#### REQUIRED WORK:
Word for word, copy the records that follow.

#### RECORDS SHOWN:
- - -

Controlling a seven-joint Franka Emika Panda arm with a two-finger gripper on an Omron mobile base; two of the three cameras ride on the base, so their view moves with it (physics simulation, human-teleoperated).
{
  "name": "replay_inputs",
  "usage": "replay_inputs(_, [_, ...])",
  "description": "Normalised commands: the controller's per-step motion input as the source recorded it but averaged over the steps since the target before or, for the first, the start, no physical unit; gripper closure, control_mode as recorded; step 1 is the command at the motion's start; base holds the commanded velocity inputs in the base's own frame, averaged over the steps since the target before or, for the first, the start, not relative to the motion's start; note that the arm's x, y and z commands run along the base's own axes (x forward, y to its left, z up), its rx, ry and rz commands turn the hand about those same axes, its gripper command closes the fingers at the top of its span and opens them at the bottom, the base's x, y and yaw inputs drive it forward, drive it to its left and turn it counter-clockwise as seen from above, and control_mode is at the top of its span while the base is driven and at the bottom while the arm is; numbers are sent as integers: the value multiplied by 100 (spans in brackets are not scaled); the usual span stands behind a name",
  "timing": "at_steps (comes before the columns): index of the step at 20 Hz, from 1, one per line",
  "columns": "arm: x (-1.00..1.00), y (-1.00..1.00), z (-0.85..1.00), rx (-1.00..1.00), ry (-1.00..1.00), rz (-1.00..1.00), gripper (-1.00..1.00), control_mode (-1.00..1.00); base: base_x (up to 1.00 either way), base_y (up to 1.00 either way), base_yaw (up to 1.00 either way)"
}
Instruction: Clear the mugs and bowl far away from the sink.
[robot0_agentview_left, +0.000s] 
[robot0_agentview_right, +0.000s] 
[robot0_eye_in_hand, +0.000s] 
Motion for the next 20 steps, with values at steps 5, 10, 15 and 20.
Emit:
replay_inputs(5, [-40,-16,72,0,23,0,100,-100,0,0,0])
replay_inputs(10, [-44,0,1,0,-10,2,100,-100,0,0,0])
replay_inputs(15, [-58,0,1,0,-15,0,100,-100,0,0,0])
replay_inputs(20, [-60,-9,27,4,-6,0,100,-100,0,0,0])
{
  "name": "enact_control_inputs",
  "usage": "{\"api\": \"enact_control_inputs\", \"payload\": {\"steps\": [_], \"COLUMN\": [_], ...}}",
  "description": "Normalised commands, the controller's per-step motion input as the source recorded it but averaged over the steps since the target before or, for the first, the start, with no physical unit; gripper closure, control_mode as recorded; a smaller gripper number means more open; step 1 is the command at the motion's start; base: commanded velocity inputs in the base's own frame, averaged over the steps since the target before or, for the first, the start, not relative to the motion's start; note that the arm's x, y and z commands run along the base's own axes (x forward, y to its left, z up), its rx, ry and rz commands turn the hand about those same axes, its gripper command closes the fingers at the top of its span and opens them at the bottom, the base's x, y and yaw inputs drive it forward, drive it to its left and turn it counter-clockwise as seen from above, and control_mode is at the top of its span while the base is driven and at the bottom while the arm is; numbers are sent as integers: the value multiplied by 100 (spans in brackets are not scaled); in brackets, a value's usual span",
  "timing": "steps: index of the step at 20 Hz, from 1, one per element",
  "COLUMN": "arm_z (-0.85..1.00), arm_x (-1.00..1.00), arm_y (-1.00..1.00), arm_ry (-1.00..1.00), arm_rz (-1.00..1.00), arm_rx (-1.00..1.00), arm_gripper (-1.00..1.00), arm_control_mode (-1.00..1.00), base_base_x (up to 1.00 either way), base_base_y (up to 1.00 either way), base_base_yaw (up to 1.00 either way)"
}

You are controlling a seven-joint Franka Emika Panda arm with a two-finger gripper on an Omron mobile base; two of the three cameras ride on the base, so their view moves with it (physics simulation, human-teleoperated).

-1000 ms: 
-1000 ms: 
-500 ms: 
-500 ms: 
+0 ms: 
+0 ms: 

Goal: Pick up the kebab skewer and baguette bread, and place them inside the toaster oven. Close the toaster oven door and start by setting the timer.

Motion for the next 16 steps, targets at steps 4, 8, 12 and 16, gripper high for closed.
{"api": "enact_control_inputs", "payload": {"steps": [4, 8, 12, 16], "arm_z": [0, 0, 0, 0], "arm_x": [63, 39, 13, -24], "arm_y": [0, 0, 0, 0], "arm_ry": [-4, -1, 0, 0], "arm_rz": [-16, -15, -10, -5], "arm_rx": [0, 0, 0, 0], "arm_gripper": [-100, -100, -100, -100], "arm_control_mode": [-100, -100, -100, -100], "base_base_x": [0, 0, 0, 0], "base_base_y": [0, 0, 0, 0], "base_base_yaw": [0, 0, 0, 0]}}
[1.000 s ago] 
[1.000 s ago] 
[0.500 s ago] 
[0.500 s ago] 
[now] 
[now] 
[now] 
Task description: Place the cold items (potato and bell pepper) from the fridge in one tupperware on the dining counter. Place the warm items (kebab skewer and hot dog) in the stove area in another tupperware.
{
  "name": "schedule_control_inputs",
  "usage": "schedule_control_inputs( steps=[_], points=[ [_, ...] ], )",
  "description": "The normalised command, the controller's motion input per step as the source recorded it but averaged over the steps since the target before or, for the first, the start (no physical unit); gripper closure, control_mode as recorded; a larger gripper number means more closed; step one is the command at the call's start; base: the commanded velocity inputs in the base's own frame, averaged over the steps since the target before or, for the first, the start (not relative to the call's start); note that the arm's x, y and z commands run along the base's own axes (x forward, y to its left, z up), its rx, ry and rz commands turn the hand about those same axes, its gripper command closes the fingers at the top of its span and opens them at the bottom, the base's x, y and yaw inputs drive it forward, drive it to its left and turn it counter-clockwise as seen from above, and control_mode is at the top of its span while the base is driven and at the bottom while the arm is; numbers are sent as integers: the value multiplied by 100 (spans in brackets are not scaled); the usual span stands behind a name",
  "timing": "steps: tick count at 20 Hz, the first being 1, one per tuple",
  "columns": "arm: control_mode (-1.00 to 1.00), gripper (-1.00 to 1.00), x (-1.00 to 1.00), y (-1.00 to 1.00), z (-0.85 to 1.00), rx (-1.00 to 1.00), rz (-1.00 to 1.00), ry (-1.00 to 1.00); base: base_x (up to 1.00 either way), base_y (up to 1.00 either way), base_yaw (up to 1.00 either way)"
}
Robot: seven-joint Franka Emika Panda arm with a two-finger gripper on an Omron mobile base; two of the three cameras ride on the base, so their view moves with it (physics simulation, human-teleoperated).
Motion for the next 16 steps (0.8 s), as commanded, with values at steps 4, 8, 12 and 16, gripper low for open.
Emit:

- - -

#### RESPONSE FOR THIS EXERCISE:
Controlling a seven-joint Franka Emika Panda arm with a two-finger gripper on an Omron mobile base; two of the three cameras ride on the base, so their view moves with it (physics simulation, human-teleoperated).
{
  "name": "replay_inputs",
  "usage": "replay_inputs(_, [_, ...])",
  "description": "Normalised commands: the controller's per-step motion input as the source recorded it but averaged over the steps since the target before or, for the first, the start, no physical unit; gripper closure, control_mode as recorded; step 1 is the command at the motion's start; base holds the commanded velocity inputs in the base's own frame, averaged over the steps since the target before or, for the first, the start, not relative to the motion's start; note that the arm's x, y and z commands run along the base's own axes (x forward, y to its left, z up), its rx, ry and rz commands turn the hand about those same axes, its gripper command closes the fingers at the top of its span and opens them at the bottom, the base's x, y and yaw inputs drive it forward, drive it to its left and turn it counter-clockwise as seen from above, and control_mode is at the top of its span while the base is driven and at the bottom while the arm is; numbers are sent as integers: the value multiplied by 100 (spans in brackets are not scaled); the usual span stands behind a name",
  "timing": "at_steps (comes before the columns): index of the step at 20 Hz, from 1, one per line",
  "columns": "arm: x (-1.00..1.00), y (-1.00..1.00), z (-0.85..1.00), rx (-1.00..1.00), ry (-1.00..1.00), rz (-1.00..1.00), gripper (-1.00..1.00), control_mode (-1.00..1.00); base: base_x (up to 1.00 either way), base_y (up to 1.00 either way), base_yaw (up to 1.00 either way)"
}
Instruction: Clear the mugs and bowl far away from the sink.
[robot0_agentview_left, +0.000s] 
[robot0_agentview_right, +0.000s] 
[robot0_eye_in_hand, +0.000s] 
Motion for the next 20 steps, with values at steps 5, 10, 15 and 20.
Emit:
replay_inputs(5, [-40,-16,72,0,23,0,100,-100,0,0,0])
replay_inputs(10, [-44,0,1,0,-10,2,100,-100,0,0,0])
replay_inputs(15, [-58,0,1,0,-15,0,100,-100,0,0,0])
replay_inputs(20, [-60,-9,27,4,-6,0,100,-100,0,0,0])
{
  "name": "enact_control_inputs",
  "usage": "{\"api\": \"enact_control_inputs\", \"payload\": {\"steps\": [_], \"COLUMN\": [_], ...}}",
  "description": "Normalised commands, the controller's per-step motion input as the source recorded it but averaged over the steps since the target before or, for the first, the start, with no physical unit; gripper closure, control_mode as recorded; a smaller gripper number means more open; step 1 is the command at the motion's start; base: commanded velocity inputs in the base's own frame, averaged over the steps since the target before or, for the first, the start, not relative to the motion's start; note that the arm's x, y and z commands run along the base's own axes (x forward, y to its left, z up), its rx, ry and rz commands turn the hand about those same axes, its gripper command closes the fingers at the top of its span and opens them at the bottom, the base's x, y and yaw inputs drive it forward, drive it to its left and turn it counter-clockwise as seen from above, and control_mode is at the top of its span while the base is driven and at the bottom while the arm is; numbers are sent as integers: the value multiplied by 100 (spans in brackets are not scaled); in brackets, a value's usual span",
  "timing": "steps: index of the step at 20 Hz, from 1, one per element",
  "COLUMN": "arm_z (-0.85..1.00), arm_x (-1.00..1.00), arm_y (-1.00..1.00), arm_ry (-1.00..1.00), arm_rz (-1.00..1.00), arm_rx (-1.00..1.00), arm_gripper (-1.00..1.00), arm_control_mode (-1.00..1.00), base_base_x (up to 1.00 either way), base_base_y (up to 1.00 either way), base_base_yaw (up to 1.00 either way)"
}

You are controlling a seven-joint Franka Emika Panda arm with a two-finger gripper on an Omron mobile base; two of the three cameras ride on the base, so their view moves with it (physics simulation, human-teleoperated).

-1000 ms: 
-1000 ms: 
-500 ms: 
-500 ms: 
+0 ms: 
+0 ms: 

Goal: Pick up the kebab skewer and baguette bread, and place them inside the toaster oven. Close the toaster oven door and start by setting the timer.

Motion for the next 16 steps, targets at steps 4, 8, 12 and 16, gripper high for closed.
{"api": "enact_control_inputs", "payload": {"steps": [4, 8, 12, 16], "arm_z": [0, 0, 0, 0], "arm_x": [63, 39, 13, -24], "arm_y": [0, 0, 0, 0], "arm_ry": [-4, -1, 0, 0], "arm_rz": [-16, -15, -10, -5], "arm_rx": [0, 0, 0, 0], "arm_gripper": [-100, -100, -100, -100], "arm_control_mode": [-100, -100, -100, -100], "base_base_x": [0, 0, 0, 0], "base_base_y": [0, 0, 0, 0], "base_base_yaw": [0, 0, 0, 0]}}
[1.000 s ago] 
[1.000 s ago] 
[0.500 s ago] 
[0.500 s ago] 
[now] 
[now] 
[now] 
Task description: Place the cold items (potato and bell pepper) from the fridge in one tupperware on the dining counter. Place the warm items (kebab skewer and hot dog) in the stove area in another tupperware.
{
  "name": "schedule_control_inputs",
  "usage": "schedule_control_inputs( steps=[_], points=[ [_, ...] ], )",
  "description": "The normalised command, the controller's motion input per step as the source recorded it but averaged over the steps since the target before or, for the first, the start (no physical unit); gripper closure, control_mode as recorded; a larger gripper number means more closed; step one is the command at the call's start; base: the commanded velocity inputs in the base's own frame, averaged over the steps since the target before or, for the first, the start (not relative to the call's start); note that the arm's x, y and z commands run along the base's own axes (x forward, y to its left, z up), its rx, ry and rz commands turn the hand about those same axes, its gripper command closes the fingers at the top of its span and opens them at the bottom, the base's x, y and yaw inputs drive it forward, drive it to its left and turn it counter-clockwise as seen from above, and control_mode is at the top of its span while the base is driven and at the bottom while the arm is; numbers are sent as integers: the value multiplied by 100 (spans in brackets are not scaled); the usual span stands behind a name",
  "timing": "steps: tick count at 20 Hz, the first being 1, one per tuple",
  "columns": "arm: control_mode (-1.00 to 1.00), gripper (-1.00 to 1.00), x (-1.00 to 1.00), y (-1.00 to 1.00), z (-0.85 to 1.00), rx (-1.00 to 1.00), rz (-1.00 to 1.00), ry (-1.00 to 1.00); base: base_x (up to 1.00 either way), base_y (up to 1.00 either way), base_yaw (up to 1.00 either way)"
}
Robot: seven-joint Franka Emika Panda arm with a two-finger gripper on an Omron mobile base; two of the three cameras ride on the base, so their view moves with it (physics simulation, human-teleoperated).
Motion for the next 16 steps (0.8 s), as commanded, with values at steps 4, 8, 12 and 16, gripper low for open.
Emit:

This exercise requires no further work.